Return only the lines running from the first line of the listing through the one with "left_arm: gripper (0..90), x", unchanged.

### MATERIAL SUPPLIED ###

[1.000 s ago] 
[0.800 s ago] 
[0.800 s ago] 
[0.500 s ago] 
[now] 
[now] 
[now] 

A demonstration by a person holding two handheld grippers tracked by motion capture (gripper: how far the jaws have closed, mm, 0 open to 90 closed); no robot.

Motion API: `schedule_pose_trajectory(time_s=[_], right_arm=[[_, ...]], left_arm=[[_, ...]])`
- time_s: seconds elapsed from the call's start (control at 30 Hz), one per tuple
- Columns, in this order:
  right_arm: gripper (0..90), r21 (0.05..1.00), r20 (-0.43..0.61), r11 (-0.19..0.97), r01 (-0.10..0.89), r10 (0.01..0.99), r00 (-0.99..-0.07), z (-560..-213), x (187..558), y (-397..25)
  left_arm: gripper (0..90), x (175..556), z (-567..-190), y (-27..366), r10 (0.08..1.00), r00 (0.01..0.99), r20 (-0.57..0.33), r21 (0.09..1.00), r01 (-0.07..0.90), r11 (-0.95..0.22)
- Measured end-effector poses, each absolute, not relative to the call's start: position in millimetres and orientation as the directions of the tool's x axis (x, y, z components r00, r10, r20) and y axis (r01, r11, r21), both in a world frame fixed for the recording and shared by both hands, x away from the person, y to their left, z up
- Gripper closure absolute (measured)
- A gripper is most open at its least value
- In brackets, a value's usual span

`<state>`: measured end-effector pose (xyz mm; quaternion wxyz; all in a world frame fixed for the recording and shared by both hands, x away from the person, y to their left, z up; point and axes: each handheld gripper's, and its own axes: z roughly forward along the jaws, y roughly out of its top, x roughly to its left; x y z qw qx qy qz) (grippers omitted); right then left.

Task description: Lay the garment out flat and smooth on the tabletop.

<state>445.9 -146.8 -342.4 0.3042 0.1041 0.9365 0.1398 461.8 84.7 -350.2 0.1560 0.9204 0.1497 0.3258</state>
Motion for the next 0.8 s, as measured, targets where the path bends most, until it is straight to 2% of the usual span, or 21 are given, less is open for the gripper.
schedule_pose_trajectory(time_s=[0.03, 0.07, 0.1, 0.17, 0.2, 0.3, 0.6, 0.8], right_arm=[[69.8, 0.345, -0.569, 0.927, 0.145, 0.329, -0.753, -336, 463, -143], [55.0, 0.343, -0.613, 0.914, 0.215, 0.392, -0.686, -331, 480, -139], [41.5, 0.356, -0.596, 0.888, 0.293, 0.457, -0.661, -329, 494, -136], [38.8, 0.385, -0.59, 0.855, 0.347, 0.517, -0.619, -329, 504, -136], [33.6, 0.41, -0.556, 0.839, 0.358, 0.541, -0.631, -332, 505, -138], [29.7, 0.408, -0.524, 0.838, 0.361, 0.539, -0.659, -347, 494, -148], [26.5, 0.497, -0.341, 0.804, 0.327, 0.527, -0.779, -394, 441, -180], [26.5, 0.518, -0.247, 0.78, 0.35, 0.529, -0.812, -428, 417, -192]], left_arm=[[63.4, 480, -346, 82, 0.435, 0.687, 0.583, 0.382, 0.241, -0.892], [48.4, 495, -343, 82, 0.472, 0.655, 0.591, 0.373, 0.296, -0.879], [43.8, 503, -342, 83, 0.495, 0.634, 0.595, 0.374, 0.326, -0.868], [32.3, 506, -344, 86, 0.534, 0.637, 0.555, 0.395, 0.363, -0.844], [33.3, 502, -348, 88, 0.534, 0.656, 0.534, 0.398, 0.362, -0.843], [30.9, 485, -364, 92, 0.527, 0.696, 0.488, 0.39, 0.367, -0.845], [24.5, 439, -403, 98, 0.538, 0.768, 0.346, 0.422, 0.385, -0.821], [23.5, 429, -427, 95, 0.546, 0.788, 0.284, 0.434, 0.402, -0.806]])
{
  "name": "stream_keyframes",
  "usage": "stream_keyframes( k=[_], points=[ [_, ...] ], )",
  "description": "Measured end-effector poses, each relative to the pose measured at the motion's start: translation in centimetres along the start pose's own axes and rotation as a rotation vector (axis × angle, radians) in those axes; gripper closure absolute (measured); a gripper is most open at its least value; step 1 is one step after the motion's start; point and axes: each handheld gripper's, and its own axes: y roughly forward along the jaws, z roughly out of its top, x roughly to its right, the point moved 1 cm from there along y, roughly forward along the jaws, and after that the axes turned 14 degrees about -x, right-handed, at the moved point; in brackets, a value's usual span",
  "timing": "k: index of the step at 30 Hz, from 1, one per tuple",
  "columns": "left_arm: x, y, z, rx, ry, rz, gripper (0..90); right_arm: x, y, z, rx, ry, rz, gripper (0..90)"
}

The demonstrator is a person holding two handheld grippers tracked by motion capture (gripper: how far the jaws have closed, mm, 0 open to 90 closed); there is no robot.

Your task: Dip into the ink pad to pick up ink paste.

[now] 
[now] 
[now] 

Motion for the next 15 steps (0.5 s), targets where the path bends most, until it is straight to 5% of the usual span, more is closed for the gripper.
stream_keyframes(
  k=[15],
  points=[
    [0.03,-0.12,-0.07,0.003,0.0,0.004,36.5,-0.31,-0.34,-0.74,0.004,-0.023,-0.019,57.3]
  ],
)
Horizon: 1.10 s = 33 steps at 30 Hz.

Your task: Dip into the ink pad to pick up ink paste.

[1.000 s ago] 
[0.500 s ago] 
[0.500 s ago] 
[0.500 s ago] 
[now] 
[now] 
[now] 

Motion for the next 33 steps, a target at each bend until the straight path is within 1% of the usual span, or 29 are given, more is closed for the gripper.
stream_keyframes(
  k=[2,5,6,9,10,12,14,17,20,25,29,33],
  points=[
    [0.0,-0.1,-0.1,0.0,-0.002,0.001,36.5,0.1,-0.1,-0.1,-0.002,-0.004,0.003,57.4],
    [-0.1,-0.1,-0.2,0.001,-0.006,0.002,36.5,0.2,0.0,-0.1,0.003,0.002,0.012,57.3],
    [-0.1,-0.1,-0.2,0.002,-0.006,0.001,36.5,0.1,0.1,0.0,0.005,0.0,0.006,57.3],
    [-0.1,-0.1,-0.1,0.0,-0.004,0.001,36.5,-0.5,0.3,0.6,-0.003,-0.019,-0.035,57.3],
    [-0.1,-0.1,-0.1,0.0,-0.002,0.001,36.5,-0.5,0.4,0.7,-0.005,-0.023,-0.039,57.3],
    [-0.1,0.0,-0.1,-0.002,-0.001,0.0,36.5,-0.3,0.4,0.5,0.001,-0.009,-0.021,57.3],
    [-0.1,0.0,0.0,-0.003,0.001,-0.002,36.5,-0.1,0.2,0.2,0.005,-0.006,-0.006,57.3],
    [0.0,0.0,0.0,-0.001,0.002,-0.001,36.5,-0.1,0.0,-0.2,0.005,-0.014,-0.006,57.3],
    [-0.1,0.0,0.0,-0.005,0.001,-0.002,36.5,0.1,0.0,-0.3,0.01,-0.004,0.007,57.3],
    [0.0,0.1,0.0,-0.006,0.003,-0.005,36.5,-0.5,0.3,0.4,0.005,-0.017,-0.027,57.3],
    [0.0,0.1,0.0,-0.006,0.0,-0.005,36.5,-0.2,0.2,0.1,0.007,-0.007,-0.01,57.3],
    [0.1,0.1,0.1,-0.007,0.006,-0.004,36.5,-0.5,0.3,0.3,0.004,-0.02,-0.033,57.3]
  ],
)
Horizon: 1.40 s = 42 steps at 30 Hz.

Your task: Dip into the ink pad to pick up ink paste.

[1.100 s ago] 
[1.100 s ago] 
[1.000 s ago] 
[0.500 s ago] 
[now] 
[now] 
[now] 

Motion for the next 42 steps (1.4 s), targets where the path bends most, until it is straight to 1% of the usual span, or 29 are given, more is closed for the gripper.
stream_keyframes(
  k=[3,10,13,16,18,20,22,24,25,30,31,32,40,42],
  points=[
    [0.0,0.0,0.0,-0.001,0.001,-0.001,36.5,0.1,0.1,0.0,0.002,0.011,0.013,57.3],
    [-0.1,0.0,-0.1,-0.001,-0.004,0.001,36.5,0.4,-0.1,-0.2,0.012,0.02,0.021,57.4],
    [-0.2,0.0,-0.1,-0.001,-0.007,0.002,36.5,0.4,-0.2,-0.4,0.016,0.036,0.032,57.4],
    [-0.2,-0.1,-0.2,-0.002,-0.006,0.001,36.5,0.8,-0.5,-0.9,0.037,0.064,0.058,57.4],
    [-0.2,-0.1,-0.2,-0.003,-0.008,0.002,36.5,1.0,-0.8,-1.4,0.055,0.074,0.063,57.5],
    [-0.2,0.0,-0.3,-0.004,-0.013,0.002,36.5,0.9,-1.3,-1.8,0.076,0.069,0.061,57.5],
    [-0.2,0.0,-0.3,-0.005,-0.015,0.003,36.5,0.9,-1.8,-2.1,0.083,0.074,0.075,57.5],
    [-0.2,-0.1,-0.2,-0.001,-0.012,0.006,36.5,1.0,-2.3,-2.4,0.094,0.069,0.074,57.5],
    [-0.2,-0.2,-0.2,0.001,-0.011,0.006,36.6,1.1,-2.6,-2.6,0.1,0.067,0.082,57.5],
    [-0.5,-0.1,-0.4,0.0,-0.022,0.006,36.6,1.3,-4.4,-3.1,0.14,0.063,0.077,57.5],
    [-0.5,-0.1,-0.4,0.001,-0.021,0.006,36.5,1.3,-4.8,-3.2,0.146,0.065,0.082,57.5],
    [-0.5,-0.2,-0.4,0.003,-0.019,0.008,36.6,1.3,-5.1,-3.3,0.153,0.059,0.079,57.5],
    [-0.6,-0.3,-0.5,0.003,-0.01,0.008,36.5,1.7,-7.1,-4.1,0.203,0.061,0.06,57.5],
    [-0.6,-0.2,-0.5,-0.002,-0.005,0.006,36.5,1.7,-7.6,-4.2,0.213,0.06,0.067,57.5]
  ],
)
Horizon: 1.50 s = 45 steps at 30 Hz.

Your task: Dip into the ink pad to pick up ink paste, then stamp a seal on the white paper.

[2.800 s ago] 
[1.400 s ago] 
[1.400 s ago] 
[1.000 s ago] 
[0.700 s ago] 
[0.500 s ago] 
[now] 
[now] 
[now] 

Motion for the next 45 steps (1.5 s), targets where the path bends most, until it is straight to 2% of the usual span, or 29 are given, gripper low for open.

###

EXPECTED ANSWER:
[1.000 s ago] 
[0.800 s ago] 
[0.800 s ago] 
[0.500 s ago] 
[now] 
[now] 
[now] 

A demonstration by a person holding two handheld grippers tracked by motion capture (gripper: how far the jaws have closed, mm, 0 open to 90 closed); no robot.

Motion API: `schedule_pose_trajectory(time_s=[_], right_arm=[[_, ...]], left_arm=[[_, ...]])`
- time_s: seconds elapsed from the call's start (control at 30 Hz), one per tuple
- Columns, in this order:
  right_arm: gripper (0..90), r21 (0.05..1.00), r20 (-0.43..0.61), r11 (-0.19..0.97), r01 (-0.10..0.89), r10 (0.01..0.99), r00 (-0.99..-0.07), z (-560..-213), x (187..558), y (-397..25)
  left_arm: gripper (0..90), x (175..556), z (-567..-190), y (-27..366), r10 (0.08..1.00), r00 (0.01..0.99), r20 (-0.57..0.33), r21 (0.09..1.00), r01 (-0.07..0.90), r11 (-0.95..0.22)

Nothing else goes with this output.